Por: Iván Giordana.

Doña María era una mujer cálida, cariñosa. De pocas palabras, su alma era diáfana y su piel esponjosa. Tenía el pelo muy largo y fino, plateado por los años. Vivía junto a su marido en el campo ordeñando y criando animales. Como solía suceder en aquellos tiempos, además de encargarse de la comida y la limpieza de la precaria construcción que habitaban, ayudaba con el acarreo de leña, hombreaba bolsas de semillas y reparaba herramientas.

Todas las tardecitas se sentaba en su mecedora bajo la galería a mirar un punto fijo, lejano, cual navegante que sondea el horizonte en busca de un faro esperanzador. Y en ese contemplar hacía un raro juego con sus dedos, esos dedos de manos rústicas cuando trabajaba pero tan delicadas cuando acariciaba.

El último día del mes de mayo Doña María amaneció con un extraño malestar.

– Siento náuseas, me repugna el olor de las vacas y me pesan las piernas, creo que estoy embarazada -le dijo a su marido camino al tambo.

– Temprano iremos al pueblo para ver al Dr. López  -contestó Don Felipe, rudo y opaco como de costumbre.

Esa mañana, cerca del mediodía, llegaron a La Rubia para consultar al médico. Efectivamente, Doña María estaba embarazada por primera vez a sus cuarenta y dos años.

Junio y julio la encontraron débil, agosto y septiembre la trataron un poco mejor pero octubre la dejó en reposo obligado hasta mediados del mes siguiente. El dieciséis de noviembre los dolores se hicieron insoportables así que Felipe cargó a su esposa en la volanta y salieron con premura para ver al Dr.
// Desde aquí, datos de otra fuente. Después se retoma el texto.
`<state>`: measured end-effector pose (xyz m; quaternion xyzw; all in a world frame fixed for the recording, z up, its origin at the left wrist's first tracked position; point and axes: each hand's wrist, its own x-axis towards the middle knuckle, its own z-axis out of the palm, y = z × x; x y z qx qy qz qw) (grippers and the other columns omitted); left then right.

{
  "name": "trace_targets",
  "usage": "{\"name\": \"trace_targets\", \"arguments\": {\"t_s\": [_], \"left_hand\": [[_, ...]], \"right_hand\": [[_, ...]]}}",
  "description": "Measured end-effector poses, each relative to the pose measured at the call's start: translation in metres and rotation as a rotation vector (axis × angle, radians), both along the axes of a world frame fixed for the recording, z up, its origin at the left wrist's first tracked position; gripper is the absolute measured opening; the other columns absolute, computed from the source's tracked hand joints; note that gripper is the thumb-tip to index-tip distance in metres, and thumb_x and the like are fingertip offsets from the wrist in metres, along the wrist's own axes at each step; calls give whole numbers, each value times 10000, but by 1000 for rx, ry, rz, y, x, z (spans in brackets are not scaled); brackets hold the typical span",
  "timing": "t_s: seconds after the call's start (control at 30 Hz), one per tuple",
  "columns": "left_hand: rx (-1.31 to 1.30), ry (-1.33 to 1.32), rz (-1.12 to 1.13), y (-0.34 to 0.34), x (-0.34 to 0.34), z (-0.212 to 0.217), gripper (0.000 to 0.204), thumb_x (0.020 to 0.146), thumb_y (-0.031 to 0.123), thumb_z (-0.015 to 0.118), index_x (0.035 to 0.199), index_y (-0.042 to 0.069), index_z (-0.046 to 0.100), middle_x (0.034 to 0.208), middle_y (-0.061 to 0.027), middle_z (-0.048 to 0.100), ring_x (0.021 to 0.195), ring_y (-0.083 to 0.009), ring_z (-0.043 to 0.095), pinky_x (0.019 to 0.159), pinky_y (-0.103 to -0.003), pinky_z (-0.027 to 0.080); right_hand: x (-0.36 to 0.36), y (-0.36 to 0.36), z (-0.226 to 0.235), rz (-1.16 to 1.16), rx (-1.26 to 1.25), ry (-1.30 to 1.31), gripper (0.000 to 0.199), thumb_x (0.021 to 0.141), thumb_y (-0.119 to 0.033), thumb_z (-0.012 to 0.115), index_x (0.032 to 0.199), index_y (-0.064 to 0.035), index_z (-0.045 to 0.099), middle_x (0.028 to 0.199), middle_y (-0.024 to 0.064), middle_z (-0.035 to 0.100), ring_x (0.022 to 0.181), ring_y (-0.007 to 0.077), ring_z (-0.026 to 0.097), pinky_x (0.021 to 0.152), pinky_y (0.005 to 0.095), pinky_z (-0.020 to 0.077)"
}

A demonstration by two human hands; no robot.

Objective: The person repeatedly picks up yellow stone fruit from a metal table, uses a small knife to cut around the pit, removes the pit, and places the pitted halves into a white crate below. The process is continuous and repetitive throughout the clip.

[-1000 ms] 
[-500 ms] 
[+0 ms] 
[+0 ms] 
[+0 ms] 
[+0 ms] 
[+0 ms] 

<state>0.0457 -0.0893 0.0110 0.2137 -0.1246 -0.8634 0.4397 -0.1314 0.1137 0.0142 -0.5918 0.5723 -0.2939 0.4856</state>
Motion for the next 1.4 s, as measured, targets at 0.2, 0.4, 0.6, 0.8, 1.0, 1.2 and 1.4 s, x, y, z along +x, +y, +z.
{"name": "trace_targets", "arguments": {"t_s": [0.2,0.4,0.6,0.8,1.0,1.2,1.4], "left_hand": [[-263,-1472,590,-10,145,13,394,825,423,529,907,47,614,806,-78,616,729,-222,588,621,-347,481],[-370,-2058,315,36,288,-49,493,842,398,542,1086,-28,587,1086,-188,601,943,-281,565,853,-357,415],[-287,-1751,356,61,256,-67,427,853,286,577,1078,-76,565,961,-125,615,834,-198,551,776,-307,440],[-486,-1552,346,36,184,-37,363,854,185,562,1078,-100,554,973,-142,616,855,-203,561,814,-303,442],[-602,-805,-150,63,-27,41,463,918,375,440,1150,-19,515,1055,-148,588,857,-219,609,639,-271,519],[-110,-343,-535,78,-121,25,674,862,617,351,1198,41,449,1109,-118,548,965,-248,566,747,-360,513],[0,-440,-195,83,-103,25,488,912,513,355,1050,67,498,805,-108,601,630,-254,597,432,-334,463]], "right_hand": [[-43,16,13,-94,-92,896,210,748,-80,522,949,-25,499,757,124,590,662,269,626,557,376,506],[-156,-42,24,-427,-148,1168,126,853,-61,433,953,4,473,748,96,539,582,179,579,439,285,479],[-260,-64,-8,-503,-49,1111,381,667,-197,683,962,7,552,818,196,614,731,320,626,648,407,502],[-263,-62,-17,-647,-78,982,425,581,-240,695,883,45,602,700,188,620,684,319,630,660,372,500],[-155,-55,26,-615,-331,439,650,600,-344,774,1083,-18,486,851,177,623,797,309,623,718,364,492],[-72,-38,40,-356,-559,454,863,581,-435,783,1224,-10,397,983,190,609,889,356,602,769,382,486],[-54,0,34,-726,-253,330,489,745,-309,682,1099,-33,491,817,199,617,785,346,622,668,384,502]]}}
López.

A la tarde nació el varón, Felipe como su padre, con un escuálido cuerpecito que pesaba sólo un kilo y cien gramos. La partera lo arropó  y el médico lo puso adentro de una caja de zapatos:

– Tome, Doña María, y vuelva cuando…

– ¿Cuándo qué?

El verano y los cuidados de Doña María hicieron de Felipe un bebé resistente que se transformó en un niño enérgico que a los seis años ya ayudaba a sus padres en el tambo.
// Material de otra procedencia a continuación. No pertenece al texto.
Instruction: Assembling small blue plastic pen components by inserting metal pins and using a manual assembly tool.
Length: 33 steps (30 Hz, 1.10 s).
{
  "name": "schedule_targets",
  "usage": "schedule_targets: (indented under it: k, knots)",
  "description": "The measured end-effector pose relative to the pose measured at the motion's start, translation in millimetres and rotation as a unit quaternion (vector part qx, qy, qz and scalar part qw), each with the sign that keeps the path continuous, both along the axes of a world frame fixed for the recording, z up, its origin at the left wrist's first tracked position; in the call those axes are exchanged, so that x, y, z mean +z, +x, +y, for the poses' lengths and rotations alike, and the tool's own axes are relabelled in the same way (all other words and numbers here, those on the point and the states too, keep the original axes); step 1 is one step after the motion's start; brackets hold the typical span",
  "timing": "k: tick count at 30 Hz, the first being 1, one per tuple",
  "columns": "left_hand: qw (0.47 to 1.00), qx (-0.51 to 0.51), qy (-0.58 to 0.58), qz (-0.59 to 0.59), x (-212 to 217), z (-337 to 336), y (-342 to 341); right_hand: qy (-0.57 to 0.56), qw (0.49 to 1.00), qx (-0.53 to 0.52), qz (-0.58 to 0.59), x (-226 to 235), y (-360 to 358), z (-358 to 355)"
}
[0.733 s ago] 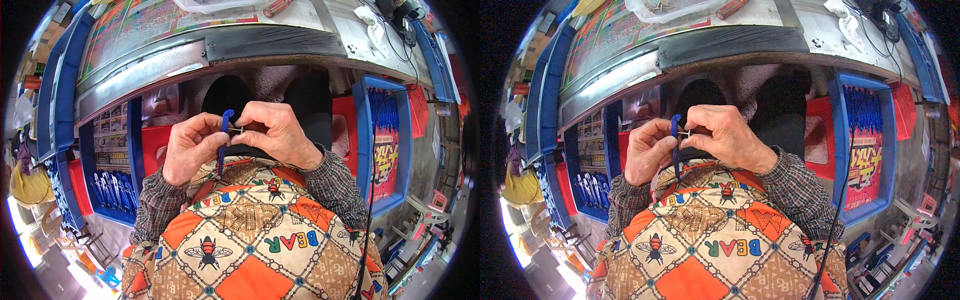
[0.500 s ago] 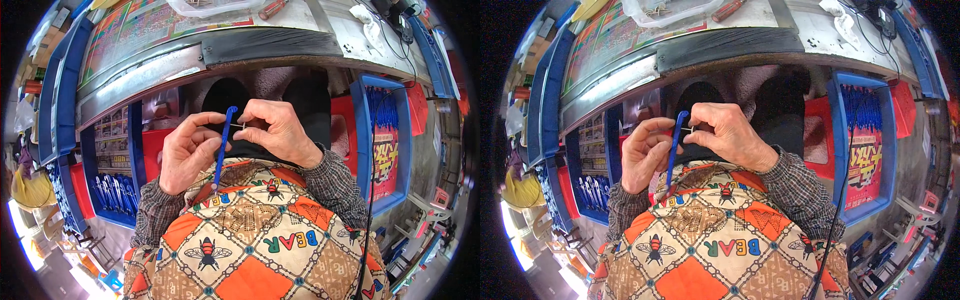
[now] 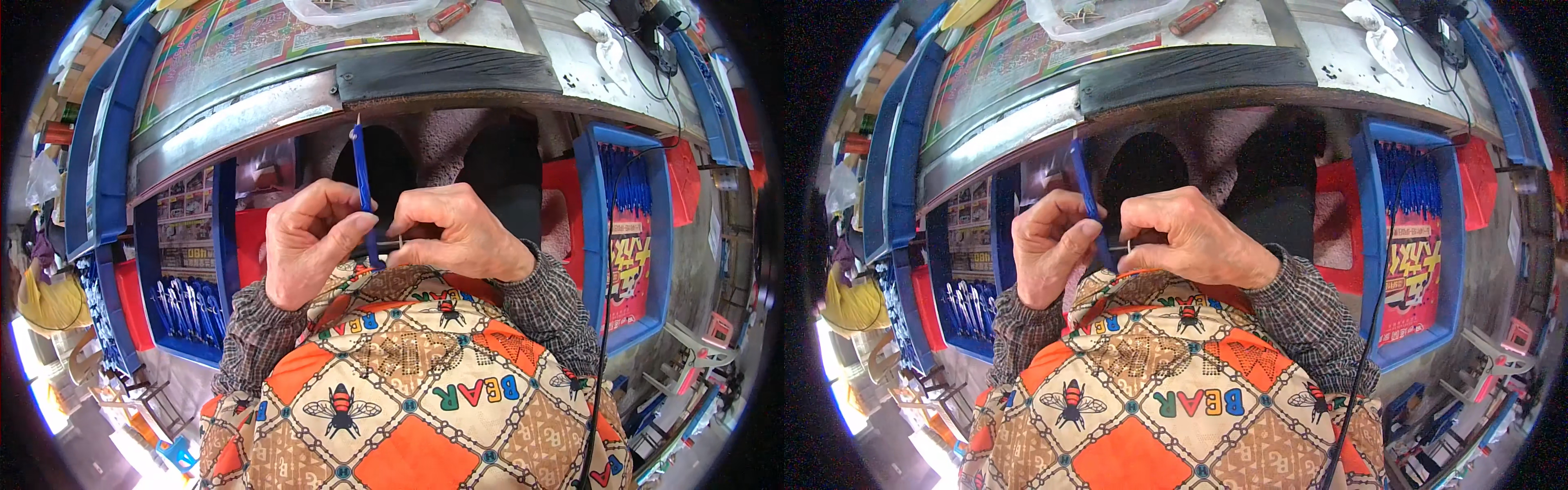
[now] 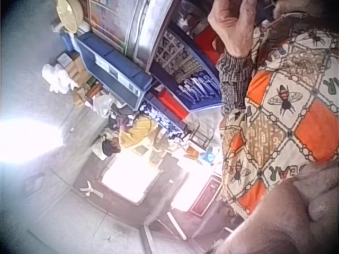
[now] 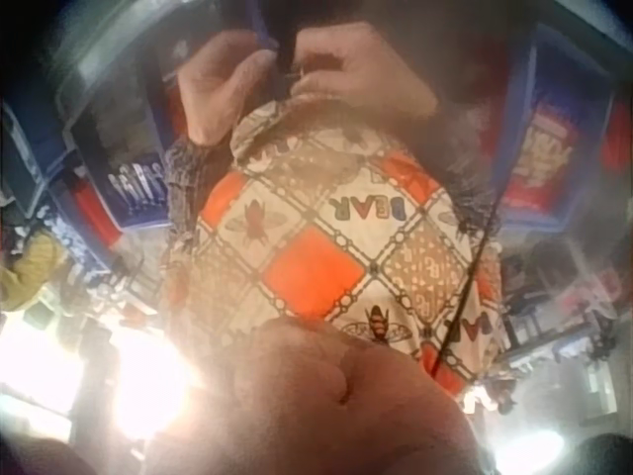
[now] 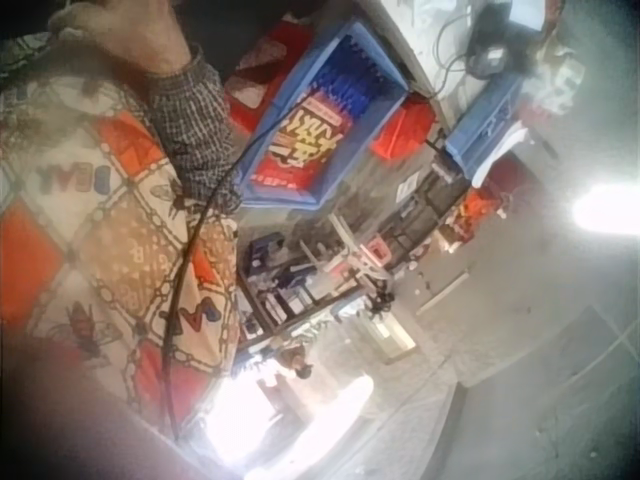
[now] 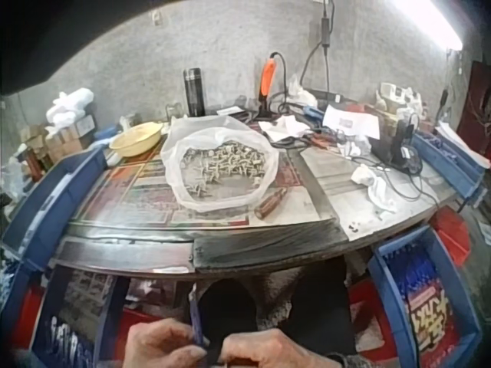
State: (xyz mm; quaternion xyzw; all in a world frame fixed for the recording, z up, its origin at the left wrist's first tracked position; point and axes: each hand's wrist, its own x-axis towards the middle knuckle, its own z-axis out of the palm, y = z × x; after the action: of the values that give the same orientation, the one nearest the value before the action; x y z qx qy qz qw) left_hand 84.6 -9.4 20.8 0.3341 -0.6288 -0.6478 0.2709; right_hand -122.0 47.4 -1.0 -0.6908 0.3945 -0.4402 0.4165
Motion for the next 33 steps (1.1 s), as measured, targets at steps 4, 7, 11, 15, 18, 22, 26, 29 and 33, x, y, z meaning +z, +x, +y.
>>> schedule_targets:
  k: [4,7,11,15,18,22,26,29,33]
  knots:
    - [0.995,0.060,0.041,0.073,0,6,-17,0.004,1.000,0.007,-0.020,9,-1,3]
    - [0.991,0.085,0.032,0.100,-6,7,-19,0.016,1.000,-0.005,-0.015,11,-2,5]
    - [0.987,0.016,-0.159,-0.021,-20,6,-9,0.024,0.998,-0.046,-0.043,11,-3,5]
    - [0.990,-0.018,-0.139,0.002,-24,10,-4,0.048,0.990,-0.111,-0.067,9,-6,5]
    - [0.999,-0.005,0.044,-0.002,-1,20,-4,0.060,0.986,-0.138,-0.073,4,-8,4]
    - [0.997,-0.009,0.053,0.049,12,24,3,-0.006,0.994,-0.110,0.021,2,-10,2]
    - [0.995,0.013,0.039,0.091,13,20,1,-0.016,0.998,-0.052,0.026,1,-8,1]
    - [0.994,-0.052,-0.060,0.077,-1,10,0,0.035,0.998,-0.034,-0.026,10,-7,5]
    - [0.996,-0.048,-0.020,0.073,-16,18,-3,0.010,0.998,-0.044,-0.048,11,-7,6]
Desde aquél  16 de noviembre de 1944 Felipe fue presidido por veinticinco hombres y dos mujeres, acompañó a su madre a votar por primera vez, se mudó a Sunchales con lo poco que tenía, recibió con sorpresa a la televisión y al teléfono, bailó con los muchachos del Club del Clan, aceleró con el Chueco Fangio y pegó duro con Monzón, pagó con Moneda Nacional, con Peso Ley, con Peso Argentino, con Australes, con Letras de Cambio y con más Pesos, oyó hablar de un tal Borges, se deslomó para llevar el pan a casa cuando estaban los militares y cuando mandaban los civiles, el peronismo no le facilitó la faena diaria, el radicalismo tampoco, mandó ropa y chocolates a Malvinas, sufrió estanflación, inflación y hasta la híper, se acostumbró a ese vertiginoso fenómeno llamado globalización, despidió horrorizado a Favaloro, le acorralaron los ahorros, se jubiló, se espantó ante tanta corrupción, lloró cuando Francisco se asomó al balcón y, mientras tanto, edificó su propia familia.

Hoy Felipe mira el mundo que nadie creyó que vería desde sus anteojos bifocales y acomodándose la boina que le cubre los tres pelos que le quedan, me dice:

– El Dr. López murió hace muchísimos años, probablemente de tanto esperarme.